Osako, Seima
MAB3

Repository



SSD (Single Shot MultiBox Detector)
The amdegroot/ssd.pytorch can be adjusted for this fruit detection tasks.

Flow of Object Detection in SSD

Training Processing


Resize the image to 300 × 300 and apply preprocessing (e.g. normalization, mean subtraction)


Feed the image into the SSD network: The SSD model is composed of four subnetworks: VGG, extras, loc and conf.


Create default boxes and assemble the model outputs


Compute losses via the loss function: Perform several steps to obtain the localization loss and the confidence loss.


Backpropagate and update weights


Inference Processing


Resize the image to 300 × 300


Feed the image into the trained SSD network


Filter and suppress redundant detections: Group together all bounding boxes that detect the same object and retain only the one with the highest confidence.


SSD model
Define functions to construct each subnetwork of SSD—VGG, “extras,” “loc,” and “conf”—and also the DBox class that generates the default boxes.

Forward Propagation
Combine model construction and forward propagation into the SSD class, and define any additional helper functions needed during the pass:


decode(): Converts each default box’s offset representation into actual bounding‑box coordinates.

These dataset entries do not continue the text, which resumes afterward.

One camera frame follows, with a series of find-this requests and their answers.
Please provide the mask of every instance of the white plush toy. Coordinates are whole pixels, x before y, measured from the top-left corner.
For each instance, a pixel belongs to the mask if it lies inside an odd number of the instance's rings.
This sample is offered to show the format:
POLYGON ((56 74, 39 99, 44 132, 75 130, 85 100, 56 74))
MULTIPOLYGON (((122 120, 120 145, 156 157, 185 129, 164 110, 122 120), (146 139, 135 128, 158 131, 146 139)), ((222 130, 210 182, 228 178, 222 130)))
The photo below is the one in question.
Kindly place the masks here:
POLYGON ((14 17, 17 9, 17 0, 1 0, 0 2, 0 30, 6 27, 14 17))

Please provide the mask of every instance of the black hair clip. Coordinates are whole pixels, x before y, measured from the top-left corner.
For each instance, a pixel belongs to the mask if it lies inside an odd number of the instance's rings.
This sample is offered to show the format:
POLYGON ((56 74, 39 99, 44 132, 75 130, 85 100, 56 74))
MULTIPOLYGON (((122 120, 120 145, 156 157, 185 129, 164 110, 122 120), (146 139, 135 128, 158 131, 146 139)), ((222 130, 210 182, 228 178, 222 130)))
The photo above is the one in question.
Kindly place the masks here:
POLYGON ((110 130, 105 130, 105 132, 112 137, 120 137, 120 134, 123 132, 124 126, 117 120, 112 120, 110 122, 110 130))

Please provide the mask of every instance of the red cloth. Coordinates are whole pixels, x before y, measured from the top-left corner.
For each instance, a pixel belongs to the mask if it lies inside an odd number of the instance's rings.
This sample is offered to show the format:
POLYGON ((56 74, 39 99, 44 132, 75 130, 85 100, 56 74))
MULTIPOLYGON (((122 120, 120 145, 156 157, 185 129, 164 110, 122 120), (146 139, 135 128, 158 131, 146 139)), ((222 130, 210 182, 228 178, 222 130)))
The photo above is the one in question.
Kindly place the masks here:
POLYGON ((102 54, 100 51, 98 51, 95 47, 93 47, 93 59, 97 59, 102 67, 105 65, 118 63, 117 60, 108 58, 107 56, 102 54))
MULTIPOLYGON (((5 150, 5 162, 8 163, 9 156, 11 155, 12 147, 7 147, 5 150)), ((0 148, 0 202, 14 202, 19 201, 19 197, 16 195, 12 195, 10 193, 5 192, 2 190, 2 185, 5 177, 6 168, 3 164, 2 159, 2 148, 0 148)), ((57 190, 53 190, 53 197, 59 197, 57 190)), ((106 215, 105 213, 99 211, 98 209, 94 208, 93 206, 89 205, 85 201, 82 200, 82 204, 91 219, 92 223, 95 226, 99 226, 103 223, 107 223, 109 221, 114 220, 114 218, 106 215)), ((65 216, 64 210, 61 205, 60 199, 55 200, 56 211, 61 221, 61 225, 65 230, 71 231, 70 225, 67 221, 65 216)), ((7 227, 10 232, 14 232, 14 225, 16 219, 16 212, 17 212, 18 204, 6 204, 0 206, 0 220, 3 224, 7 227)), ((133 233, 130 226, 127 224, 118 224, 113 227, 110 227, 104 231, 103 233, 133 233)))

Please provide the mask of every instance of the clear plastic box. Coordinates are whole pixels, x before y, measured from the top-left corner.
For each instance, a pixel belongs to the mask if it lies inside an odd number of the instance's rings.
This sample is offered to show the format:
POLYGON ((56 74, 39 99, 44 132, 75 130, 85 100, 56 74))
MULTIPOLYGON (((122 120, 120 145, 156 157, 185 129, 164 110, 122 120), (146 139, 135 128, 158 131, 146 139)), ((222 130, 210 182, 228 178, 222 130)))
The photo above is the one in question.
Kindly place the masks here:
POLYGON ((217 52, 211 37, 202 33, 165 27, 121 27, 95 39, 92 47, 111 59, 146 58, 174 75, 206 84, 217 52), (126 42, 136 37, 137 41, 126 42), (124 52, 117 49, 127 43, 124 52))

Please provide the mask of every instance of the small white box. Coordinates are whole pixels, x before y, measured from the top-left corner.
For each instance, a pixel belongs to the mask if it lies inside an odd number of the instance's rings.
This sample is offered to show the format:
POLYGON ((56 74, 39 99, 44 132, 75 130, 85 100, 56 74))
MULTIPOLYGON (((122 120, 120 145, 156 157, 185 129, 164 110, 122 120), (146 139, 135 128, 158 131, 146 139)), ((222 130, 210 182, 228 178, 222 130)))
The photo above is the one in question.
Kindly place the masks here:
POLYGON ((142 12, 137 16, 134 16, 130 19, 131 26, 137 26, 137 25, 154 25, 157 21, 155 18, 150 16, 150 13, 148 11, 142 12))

nonmaximum_suppress(): Applies Non‑Maximum Suppression so that only one bounding box is kept per object.


Detect class: A class specialized for inference.
From the SSD outputs, it:

Selects the top 200 default boxes by confidence score.
Converts these into real bounding‑box coordinates (applying the offsets).
Runs Non‑Maximum Suppression to leave exactly one box per object.


SSD class: Builds the VGG, extras, loc, and conf subnetworks, and runs the end‑to‑end forward pass.

During training, it outputs the raw localization offsets (loc), confidence scores (conf), and the default boxes’ priors.
During inference, it outputs only the detected objects’ bounding‑box information.


Loss Computation


point_form(): Converts default‑box offsets into corner‑format bounding‑box coordinates.


intersect(): Computes the area of overlap between two boxes.


jaccard(): Calculates the Jaccard index (IoU) between two boxes.


match(): For each ground‑truth box (BBox):

Computes IoU with every default box (DBox).
Matches each BBox to its best‑overlapping DBox (and vice versa).
Records these best matches in best_truth_idx ↔ best_prior_idx.
Extracts the matched DBoxes’ coordinates.
Builds the true class labels for those DBoxes.
Labels any DBox with IoU < 0.5 as background (class 0).
Computes the offset targets for all matched DBoxes.
Registers the ground‑truth data for loss calculation.


encode(): Generates the target offsets for default boxes, given matched ground‑truth boxes.


MultiBoxLoss class: Implements the overall SSD loss calculation, combining localization and confidence losses.